Task brief |
After locating the line that contains "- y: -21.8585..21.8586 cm" in the records below, write out exactly that line and each line after it through the one that contains "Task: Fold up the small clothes", and nothing else.

Records drawn from a dataset
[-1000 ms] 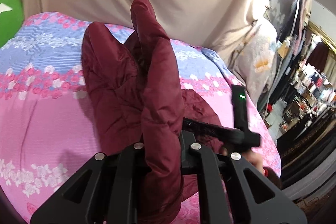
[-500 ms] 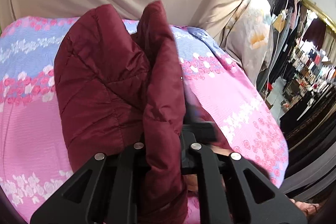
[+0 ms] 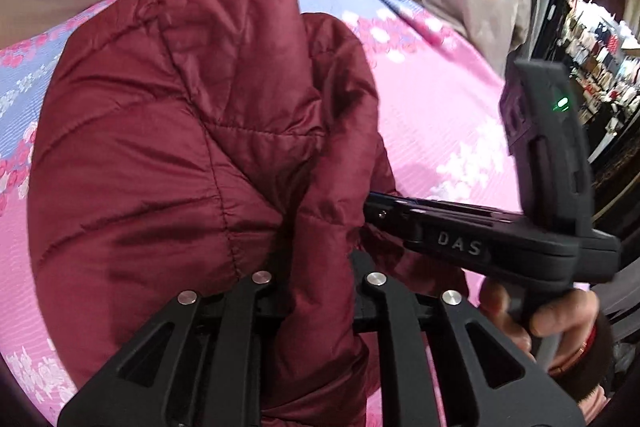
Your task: Fold large clothes
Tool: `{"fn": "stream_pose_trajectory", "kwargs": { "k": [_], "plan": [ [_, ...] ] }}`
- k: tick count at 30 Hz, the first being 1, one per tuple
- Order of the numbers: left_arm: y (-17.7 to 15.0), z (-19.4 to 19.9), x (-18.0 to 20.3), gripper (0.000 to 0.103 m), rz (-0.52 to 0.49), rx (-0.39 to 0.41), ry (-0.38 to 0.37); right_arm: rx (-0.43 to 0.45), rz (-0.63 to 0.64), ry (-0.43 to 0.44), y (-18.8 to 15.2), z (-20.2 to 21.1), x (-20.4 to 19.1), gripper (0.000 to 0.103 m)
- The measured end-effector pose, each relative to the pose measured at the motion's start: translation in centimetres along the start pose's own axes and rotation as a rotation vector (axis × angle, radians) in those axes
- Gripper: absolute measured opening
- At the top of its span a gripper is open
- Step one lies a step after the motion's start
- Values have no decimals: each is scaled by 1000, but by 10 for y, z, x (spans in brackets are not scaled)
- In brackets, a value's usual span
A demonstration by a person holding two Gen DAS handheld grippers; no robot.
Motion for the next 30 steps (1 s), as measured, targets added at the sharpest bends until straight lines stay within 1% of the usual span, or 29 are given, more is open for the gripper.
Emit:
{"fn": "stream_pose_trajectory", "kwargs": {
  "k": [1, 2, 4, 5, 7, 8, 10, 11, 12, 13, 14, 15, 16, 17, 18, 19, 20, 21, 22, 23, 24, 27, 28, 29, 30],
  "plan": [
    [0, -5, 1, 14, 0, -4, 9, 1, -3, 3, -4, 5, -2, 8],
    [1, -8, 2, 15, 2, -8, 16, 9, -6, 1, -17, 16, 0, 8],
    [3, -14, 5, 15, -13, -15, 46, 60, -25, -5, -15, 34, 7, 9],
    [3, -16, 6, 16, -22, -13, 61, 83, -28, -12, -30, 34, 1, 12],
    [4, -22, 8, 16, -42, -4, 100, 140, -14, -50, -33, 55, 0, 20],
    [4, -26, 10, 16, -52, 4, 126, 152, -6, -61, -33, 61, -2, 22],
    [3, -29, 14, 17, -66, 22, 163, 177, 19, -63, -36, 74, -11, 24],
    [2, -27, 16, 19, -69, 33, 170, 189, 28, -60, -36, 77, -14, 26],
    [2, -22, 17, 25, -69, 39, 161, 200, 35, -59, -35, 79, -16, 27],
    [0, -10, 19, 39, -63, 49, 118, 204, 42, -61, -40, 80, -15, 29],
    [-4, 3, 19, 45, -54, 59, 78, 209, 55, -67, -43, 83, -17, 32],
    [-5, 18, 22, 60, -43, 83, 42, 214, 70, -72, -48, 88, -16, 34],
    [-9, 45, 21, 73, -31, 139, 1, 219, 87, -73, -50, 94, -12, 40],
    [-16, 73, 17, 80, -22, 206, -25, 229, 107, -76, -54, 100, -15, 48],
    [-21, 88, 14, 90, -18, 244, -30, 238, 124, -75, -59, 108, -20, 52],
    [-29, 114, 6, 91, -4, 305, -28, 251, 154, -68, -64, 112, -30, 59],
    [-37, 134, -4, 92, 18, 348, -21, 258, 177, -61, -68, 112, -38, 64],
    [-42, 145, -14, 92, 41, 367, -12, 266, 216, -51, -74, 114, -51, 67],
    [-51, 157, -31, 92, 88, 385, 12, 267, 244, -43, -78, 116, -58, 72],
    [-56, 160, -42, 92, 122, 382, 32, 266, 271, -35, -83, 115, -69, 76],
    [-60, 158, -54, 92, 162, 363, 55, 259, 292, -29, -87, 110, -78, 77],
    [-71, 140, -83, 92, 260, 304, 80, 219, 349, -28, -99, 85, -100, 77],
    [-76, 129, -91, 92, 294, 271, 74, 204, 367, -49, -102, 74, -106, 77],
    [-81, 118, -95, 91, 316, 240, 64, 196, 378, -79, -103, 65, -108, 75],
    [-82, 105, -95, 89, 333, 210, 60, 197, 382, -122, -103, 57, -107, 70]
  ]
}}
Point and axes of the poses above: each gripper's, at about its wrist camera, not at the fingertips, and z roughly against the way its jaws point, x to its right, y to its top, the point moved 7 cm from there along -z, roughly the way its jaws point, and after that the axes turned 15 degrees about -x, right-handed, at the moved point
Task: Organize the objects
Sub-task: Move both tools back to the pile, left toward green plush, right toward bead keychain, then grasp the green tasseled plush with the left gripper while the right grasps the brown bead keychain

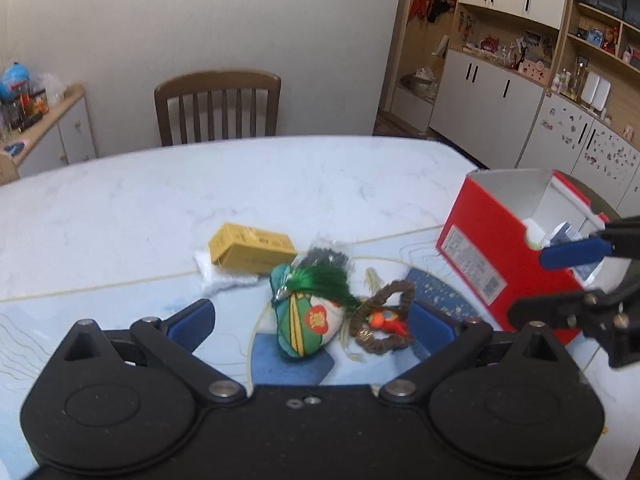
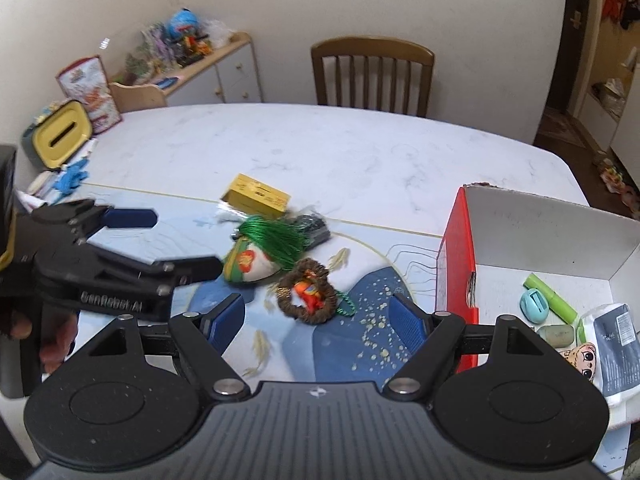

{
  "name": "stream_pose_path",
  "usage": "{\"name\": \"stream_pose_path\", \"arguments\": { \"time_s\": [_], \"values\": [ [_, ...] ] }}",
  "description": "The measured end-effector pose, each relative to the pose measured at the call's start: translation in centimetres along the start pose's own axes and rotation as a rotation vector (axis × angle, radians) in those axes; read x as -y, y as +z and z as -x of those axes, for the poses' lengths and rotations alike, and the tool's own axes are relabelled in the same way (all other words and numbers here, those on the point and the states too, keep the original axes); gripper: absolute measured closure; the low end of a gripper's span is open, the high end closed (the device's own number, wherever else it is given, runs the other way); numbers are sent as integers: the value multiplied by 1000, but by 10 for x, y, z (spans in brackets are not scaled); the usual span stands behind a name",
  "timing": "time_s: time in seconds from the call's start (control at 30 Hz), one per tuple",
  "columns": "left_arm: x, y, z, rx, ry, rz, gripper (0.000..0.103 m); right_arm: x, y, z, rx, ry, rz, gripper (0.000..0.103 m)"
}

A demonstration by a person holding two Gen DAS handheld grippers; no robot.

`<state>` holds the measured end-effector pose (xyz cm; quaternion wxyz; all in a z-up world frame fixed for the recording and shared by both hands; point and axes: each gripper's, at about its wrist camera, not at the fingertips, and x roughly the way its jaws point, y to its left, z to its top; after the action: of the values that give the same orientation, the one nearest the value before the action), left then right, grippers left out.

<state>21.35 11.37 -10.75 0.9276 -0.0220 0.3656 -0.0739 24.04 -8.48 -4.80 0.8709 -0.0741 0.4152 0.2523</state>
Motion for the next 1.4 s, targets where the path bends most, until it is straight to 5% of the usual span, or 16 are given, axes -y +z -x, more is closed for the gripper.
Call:
{"name": "stream_pose_path", "arguments": {
  "time_s": [0.43,0.53,0.83,1.4],
  "values": [
    [-5,-7,-46,-20,12,-43,1,-3,20,-63,-110,-4,2,28],
    [-7,-7,-54,-32,1,-45,2,0,23,-77,-136,-4,-8,43],
    [-11,-11,-73,-65,-18,-50,7,2,28,-103,-181,17,-17,59],
    [-23,-6,-83,-105,-103,14,41,-3,31,-117,-189,27,-7,73]
  ]
}}
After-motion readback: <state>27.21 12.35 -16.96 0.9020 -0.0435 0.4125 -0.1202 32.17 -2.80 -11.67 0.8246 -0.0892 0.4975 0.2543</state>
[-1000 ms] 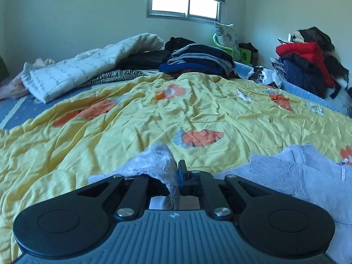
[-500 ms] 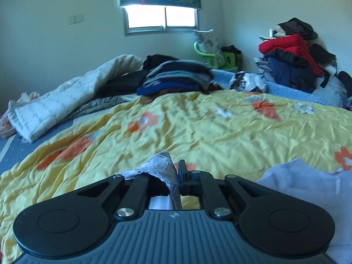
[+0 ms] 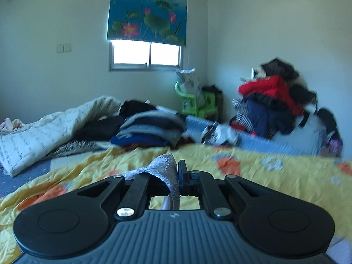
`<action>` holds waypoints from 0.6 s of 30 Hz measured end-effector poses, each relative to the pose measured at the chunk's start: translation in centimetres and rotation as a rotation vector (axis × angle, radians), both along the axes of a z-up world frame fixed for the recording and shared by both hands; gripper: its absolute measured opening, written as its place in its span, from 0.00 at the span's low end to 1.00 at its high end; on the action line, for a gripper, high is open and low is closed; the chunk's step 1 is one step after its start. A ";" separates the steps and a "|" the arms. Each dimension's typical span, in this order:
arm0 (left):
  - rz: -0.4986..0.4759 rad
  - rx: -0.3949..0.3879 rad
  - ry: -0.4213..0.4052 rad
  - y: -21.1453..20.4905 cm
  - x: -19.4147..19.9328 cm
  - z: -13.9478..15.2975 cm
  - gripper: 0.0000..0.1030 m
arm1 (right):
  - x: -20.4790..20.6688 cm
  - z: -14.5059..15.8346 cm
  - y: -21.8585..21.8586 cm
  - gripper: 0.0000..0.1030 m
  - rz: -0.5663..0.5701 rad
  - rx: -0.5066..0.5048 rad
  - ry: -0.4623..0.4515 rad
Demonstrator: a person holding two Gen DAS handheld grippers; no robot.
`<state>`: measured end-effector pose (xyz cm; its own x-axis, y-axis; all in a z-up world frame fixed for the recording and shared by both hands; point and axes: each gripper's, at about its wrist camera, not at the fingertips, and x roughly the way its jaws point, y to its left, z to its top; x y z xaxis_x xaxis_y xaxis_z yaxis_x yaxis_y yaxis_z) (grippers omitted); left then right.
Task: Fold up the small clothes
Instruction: 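Lift the sleeve with the left tool and fold it across the sweater body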
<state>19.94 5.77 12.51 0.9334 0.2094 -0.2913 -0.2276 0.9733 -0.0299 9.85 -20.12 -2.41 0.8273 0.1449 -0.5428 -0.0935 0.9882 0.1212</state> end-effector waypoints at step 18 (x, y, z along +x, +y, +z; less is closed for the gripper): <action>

Reply to the exercise |
  - y: -21.8585..21.8586 cm
  - gripper: 0.0000..0.1030 m
  - rz: -0.5663..0.5701 rad
  - rx: -0.5066..0.5048 rad
  - ry: -0.4623..0.4515 rad
Demonstrator: a person holding two Gen DAS handheld grippers; no robot.
`<state>`: measured end-effector pose (xyz cm; its own x-axis, y-axis; all in a z-up world frame fixed for the recording and shared by both hands; point and axes: each gripper's, at about its wrist camera, not at the fingertips, and x roughly the way its jaws point, y to its left, z to its top; x y z xaxis_x xaxis_y xaxis_z yaxis_x yaxis_y yaxis_z) (grippers omitted); left then right.
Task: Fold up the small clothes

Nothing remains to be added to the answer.